> What the task requires
Print, from the listing below, the lines starting at the line containing "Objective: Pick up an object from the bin" and ending at the line containing "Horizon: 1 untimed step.", exactly as they stand, and print nothing else.

> Data
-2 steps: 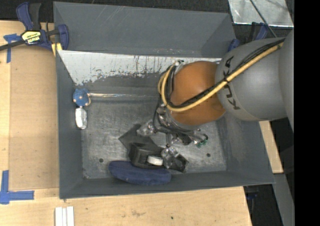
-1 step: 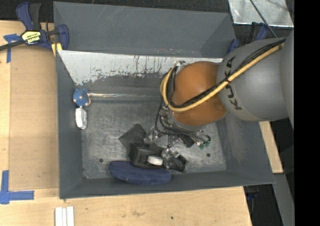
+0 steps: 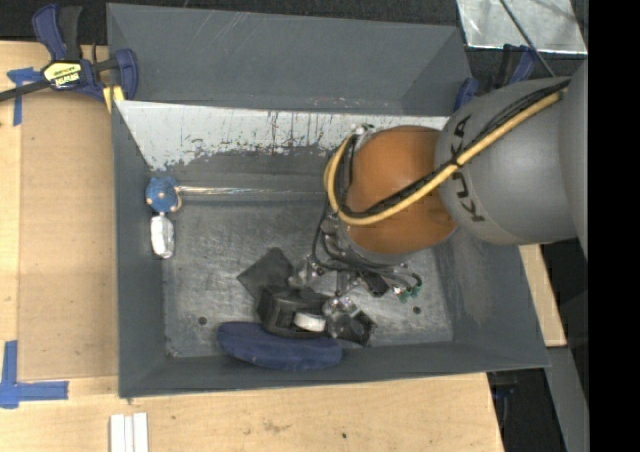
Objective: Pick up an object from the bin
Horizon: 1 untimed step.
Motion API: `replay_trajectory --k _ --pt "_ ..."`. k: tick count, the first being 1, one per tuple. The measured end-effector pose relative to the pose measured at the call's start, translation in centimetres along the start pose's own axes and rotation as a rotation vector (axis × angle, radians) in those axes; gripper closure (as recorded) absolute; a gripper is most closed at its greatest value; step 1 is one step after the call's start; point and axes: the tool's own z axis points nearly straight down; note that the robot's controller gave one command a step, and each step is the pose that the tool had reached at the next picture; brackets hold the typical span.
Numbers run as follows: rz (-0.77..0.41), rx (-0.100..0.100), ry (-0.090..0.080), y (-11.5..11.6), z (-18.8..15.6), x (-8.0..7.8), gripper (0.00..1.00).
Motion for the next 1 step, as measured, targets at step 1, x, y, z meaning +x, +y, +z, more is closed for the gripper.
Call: replay_trajectory --k 1 --pt "-0.018 -0.002 -0.030 -2.17 -19.62 0.43 1.00"
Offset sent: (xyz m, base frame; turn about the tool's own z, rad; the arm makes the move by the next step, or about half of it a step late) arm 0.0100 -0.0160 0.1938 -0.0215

> Worked solution
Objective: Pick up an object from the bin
Horizon: 1 untimed step.

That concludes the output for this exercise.